All in all it turned out OK but after a few F*** ups. Not taken it for a test ride so hope none of the spokes break on me and there are no hops in the wheel.

Moral of the story, don't fettle with the bike you commute to work on especially hours before leaving.

I am going to get a bath and something to eat now. If you don't hear from me later I'll be in a ditch or something with a bike with one wheel :laugh:
 

bad boy

Über Member
Location
London
lol - nice one Gaz bet there is a certain amount of satisfaction in doing it yourself.

I had problems with my rear wheel a while ago and decided that like you I would give it ago myself and was very pleased with the results which 1 month later the wheel is still as true as it was when I first done it.
 

gbb

Legendary Member
Location
Peterborough
gazmercer said:
Decided to take a look at my back wheel today as it had started to wobble. I knew it was the cones, tried to sort it out but just couldn't get the freewheel off (I need a good vice or something). Anyway, I tightened up the cones on the none drive side a little and the wobble has gone but it's grinding a little (not got time to look at it anymore as I have to be in work soon, on the bike I'm fettling with).

Now the wheel had stopped wobbling I noticed it wasn't true. Out came the spoke key and off I went. OOPS !! Wheel went totally out. Called Halfords to see if it was covered under guarantee and they said it would cost £12 to true it or £35 if it was a new wheel. PAH, I said, stripped the tyre off the wheel (I had punctured the inner tube while messing with spokes earlier so it needed to be done).

Got an Allen key and some plasticine and fixed the Allen key to the frame, just scraping the wheel rim. Turned the wheel slowly and found the untrue section. Followed a section on Bikemagic on truing a wheel (White Apple Mac and Bike Oil don't mix too well either). Within an hour I had almost got it perfect. When I have more time I will take a proper look and see if I can get it even better.

All in all it turned out OK but after a few F*** ups. Not taken it for a test ride so hope none of the spokes break on me and there are no hops in the wheel.

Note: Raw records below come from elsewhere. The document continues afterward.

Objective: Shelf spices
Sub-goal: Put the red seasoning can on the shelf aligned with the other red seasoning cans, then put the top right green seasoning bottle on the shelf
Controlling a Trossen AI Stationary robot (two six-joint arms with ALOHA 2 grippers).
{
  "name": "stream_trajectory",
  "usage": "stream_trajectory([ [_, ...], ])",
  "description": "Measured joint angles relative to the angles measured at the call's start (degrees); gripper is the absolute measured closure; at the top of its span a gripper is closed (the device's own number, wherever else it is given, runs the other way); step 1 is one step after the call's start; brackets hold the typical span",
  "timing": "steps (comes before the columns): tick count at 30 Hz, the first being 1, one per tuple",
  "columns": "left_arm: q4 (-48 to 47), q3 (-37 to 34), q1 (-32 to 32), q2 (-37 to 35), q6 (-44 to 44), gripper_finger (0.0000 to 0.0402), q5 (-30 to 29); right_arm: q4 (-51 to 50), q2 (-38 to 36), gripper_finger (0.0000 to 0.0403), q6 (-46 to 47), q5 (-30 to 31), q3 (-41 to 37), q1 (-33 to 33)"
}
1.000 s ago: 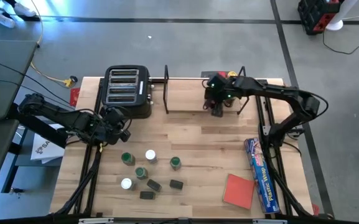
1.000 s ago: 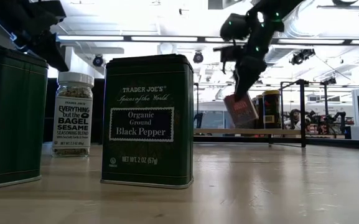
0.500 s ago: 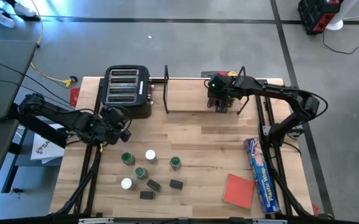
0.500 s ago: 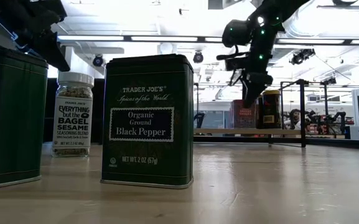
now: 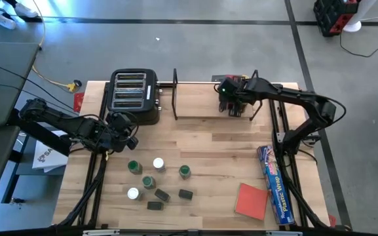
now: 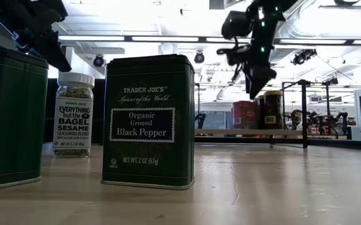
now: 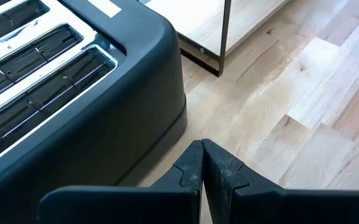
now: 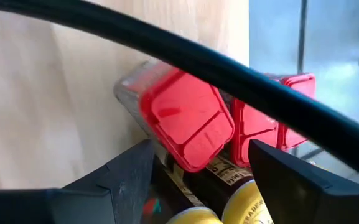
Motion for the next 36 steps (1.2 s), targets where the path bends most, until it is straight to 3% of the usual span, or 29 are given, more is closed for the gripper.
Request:
stream_trajectory([
  [6, 0.35, 0.00, 0.00, 0.00, -0.02, 0.0399, 0.10, 1.12, 0.14, 0.0187, 5.12, -18.58, 5.17, -0.53],
  [9, 0.35, 0.00, 0.00, 0.00, 0.00, 0.0399, -0.02, 3.38, 1.69, 0.0236, 7.76, -21.92, 5.17, -1.05],
  [14, 0.34, 0.00, 0.00, 0.00, 0.00, 0.0399, -0.23, 5.07, 6.89, 0.0327, 9.18, -20.60, 5.17, -0.78],
  [19, 0.33, 0.00, 0.00, 0.00, 0.02, 0.0399, -0.28, 4.85, 10.85, 0.0394, 10.30, -11.88, 5.17, -0.49],
  [24, 0.33, 0.00, 0.00, 0.00, 0.04, 0.0399, -0.31, 4.58, 12.33, 0.0393, 12.19, -6.59, 5.15, -1.27],
  [36, 0.33, 0.00, 0.00, 0.00, 0.07, 0.0399, -0.50, 7.60, 12.16, 0.0392, 12.50, -6.12, 5.15, -2.53],
])
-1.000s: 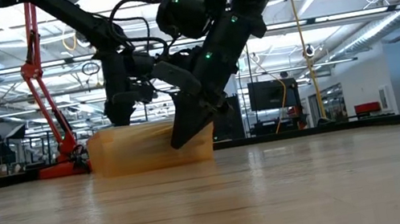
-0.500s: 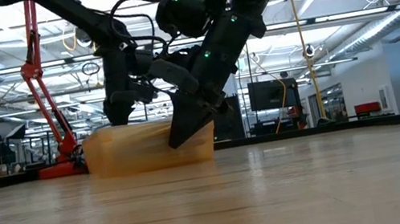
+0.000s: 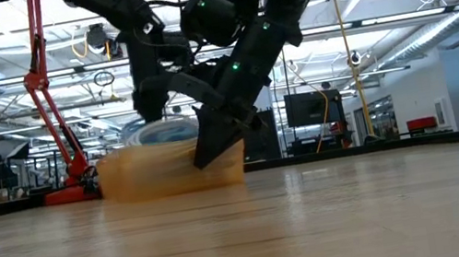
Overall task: Pick & Place USB Port
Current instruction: Put the light blue wire cable into the orange bin, then adjust the orange bin
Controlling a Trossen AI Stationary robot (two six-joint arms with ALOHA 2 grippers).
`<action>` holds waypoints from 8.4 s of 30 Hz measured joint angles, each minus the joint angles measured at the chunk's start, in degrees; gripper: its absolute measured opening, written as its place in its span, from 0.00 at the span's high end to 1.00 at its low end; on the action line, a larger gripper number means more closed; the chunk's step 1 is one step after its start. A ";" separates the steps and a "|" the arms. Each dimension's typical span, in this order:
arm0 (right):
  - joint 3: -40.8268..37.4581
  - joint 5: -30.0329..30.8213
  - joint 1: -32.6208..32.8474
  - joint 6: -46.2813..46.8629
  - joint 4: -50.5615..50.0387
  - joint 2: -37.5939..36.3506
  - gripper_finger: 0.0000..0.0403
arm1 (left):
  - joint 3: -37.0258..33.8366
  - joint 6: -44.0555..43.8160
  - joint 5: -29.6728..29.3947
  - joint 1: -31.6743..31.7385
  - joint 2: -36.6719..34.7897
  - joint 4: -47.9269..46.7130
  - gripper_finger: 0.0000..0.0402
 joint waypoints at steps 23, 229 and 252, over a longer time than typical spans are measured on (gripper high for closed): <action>0.00 -0.39 -0.37 -0.44 -0.55 0.00 1.00 | -4.29 -4.38 -5.09 0.01 1.36 -0.48 0.92; -0.07 11.16 3.03 -0.02 -19.19 -18.36 1.00 | -9.50 -21.39 -11.99 5.91 -4.22 8.04 1.00; -17.94 18.97 3.40 14.02 -20.68 -41.56 1.00 | -36.60 -27.01 -2.82 -28.52 -21.55 38.81 1.00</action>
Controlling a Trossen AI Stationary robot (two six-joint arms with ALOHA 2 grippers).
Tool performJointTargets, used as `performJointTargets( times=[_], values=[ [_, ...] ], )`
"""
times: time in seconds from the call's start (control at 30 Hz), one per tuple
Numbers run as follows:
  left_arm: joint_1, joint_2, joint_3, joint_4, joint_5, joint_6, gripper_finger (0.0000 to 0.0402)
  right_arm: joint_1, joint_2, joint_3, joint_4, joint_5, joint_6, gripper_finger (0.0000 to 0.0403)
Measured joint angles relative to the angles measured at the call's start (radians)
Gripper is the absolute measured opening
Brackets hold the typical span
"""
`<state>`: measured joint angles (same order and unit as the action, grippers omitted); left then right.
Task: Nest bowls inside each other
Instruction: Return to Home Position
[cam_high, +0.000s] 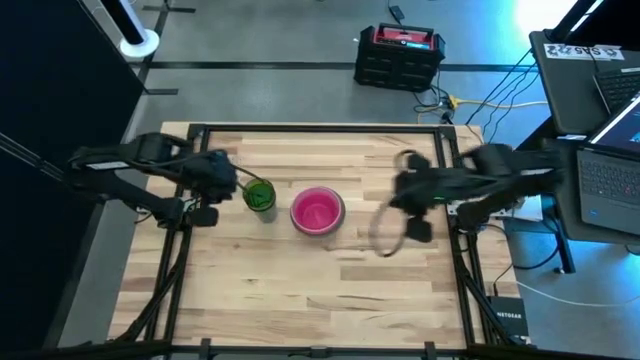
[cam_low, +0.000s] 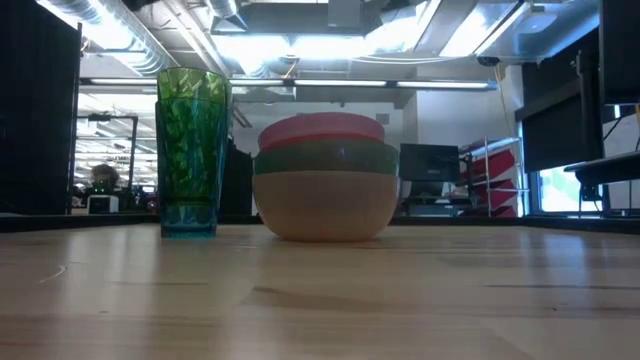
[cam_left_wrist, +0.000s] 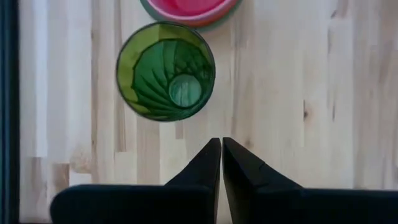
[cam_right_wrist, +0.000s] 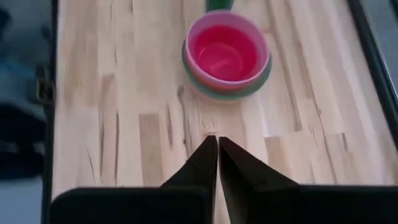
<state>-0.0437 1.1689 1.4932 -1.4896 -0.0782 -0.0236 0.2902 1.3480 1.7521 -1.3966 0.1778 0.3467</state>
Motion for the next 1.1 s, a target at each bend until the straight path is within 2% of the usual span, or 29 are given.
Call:
performJointTargets(
  times=[0.5, 0.57, 0.67, 0.8, 0.87, 0.97, 1.1],
  values=[
    [0.0, -0.253, -0.302, 0.485, -0.01, -0.129, 0.0, 0.127, -0.713, -1.043, 0.928, 0.161, 0.066, 0.0],
    [0.001, -0.291, -0.369, 0.57, -0.01, -0.154, 0.0, 0.129, -0.743, -1.134, 1.071, 0.163, 0.055, 0.0],
    [0.014, -0.342, -0.473, 0.727, -0.01, -0.177, 0.0, 0.129, -0.767, -1.218, 1.236, 0.163, 0.041, 0.0],
    [0.026, -0.387, -0.592, 0.876, -0.01, -0.209, 0.0, 0.128, -0.77, -1.271, 1.293, 0.159, 0.047, 0.0],
    [0.025, -0.403, -0.626, 0.911, -0.01, -0.246, 0.0, 0.128, -0.772, -1.272, 1.292, 0.16, 0.072, 0.0],
    [0.025, -0.404, -0.631, 0.877, -0.009, -0.315, 0.0, 0.128, -0.771, -1.272, 1.287, 0.18, 0.081, 0.0001],
    [0.022, -0.428, -0.701, 0.951, 0.015, -0.267, 0.0, 0.128, -0.77, -1.291, 1.319, 0.17, 0.06, 0.0001]
  ],
)
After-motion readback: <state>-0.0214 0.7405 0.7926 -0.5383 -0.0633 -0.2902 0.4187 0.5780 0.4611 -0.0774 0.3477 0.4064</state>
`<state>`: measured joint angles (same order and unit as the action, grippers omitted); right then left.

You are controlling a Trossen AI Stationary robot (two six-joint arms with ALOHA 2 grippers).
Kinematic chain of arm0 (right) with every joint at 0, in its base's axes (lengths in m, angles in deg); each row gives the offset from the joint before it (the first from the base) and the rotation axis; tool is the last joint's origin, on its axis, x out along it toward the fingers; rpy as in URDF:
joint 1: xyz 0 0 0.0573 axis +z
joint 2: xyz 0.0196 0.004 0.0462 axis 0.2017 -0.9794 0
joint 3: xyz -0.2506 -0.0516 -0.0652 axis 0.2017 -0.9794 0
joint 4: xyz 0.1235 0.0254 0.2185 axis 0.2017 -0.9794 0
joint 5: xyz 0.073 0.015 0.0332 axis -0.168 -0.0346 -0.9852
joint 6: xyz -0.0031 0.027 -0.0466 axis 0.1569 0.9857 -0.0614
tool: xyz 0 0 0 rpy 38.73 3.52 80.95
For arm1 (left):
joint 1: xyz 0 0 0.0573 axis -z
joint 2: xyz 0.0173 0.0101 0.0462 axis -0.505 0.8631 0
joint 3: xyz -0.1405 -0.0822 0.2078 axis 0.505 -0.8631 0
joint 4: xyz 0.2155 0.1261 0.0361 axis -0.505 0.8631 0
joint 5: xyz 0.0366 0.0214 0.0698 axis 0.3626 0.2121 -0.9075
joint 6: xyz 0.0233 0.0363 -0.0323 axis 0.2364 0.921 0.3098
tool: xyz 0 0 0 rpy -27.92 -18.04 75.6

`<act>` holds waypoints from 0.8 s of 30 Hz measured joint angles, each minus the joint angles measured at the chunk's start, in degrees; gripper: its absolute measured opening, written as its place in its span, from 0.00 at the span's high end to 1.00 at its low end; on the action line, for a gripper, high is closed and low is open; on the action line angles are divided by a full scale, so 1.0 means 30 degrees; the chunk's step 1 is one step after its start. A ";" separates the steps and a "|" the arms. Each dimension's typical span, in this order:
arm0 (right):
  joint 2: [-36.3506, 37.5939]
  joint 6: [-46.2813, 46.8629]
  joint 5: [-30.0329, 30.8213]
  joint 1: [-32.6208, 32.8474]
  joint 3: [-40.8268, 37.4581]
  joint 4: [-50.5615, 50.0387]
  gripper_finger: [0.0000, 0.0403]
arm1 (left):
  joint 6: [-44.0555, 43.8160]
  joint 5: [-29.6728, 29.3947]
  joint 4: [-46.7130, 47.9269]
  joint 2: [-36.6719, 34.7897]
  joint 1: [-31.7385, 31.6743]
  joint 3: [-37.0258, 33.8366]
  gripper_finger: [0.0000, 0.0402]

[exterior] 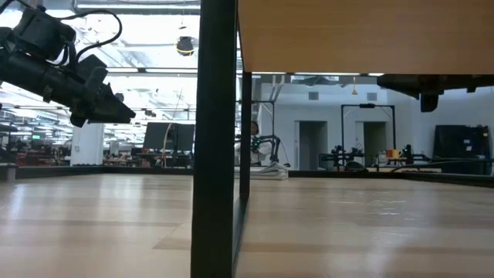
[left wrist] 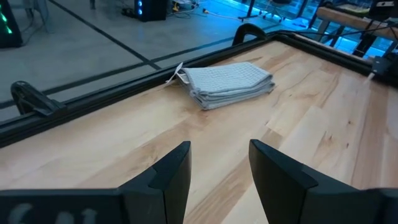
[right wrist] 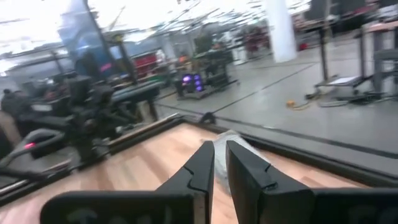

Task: Stack small to large cups/mugs on shelf
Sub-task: Return to Home Position

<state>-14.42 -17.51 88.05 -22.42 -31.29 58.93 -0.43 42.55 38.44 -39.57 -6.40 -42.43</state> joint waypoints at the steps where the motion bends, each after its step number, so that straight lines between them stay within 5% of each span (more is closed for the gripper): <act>1: 0.0000 0.0006 -0.0314 -0.0080 0.0000 -0.0036 0.84 | 0.0000 0.0000 0.0013 0.0000 0.0000 0.0000 0.62; 24: -0.0007 -0.1776 0.0272 -0.0457 0.0000 -0.0052 0.84 | 0.2382 -0.0692 -0.0918 -0.0227 0.0000 -0.0102 0.73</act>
<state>-14.44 -22.84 88.87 -23.79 -31.29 58.78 6.72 40.47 35.68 -40.25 -6.40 -42.73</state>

Moral of the story, don't fettle with the bike you commute to work on especially hours before leaving.

I am going to get a bath and something to eat now. If you don't hear from me later I'll be in a ditch or something with a bike with one wheel :biggrin:

Is there any merit or need in removing the freewheel ? I do all my wheels with the freewheel in place, simply undo the non drive side locknuts and cones and extract the axle (with drive side cones etc still attached).
You can still get access to the drive side cups to get grease in, then re-fit the axle from the drive side.
Unless the drive side cone is damaged, i find it easier to leave it exactly where it is on the axle .
Hope that makes sense :biggrin:
 

Cubist

Still wavin'
Location
Ovver 'thill
^^^^ Trouble is gbb, some hubs are set up so that you can only access the cones & locknut with the cassette removed. Cubester's old Shimano hubs were like that, with the locknuts buried on the same side as the brake rotor.

(Edit after rereading the post.......Yes, Gaz should be able to feed the axle through and access everything from the no-drive side, but he's gonna have to be very good at bearing-setting. )

Gaz, you're gonna have to bite the bullet and buy a freewheel remover, and make yourself a chainwhip. :biggrin:
 
OP
OP
gazmercer

gazmercer

Well-Known Member
Cubist said:
Gaz, you're gonna have to bite the bullet and buy a freewheel remover, and make yourself a chainwhip. :tongue:

I've got a freewheel remover and a large adjustable spanner, oh and a hammer LOL, but yeah a chainwhip would probably make the job easier. I'll have a proper go when I'm off work next.
 
OP
OP
gazmercer

gazmercer

Well-Known Member
Well, I made it to work without any problems. Wheel is still attached to bike, spokes are all still in place, no pings or clunks, YAY!!!

Gear indexing is slightly out now but nothing I can't sort out.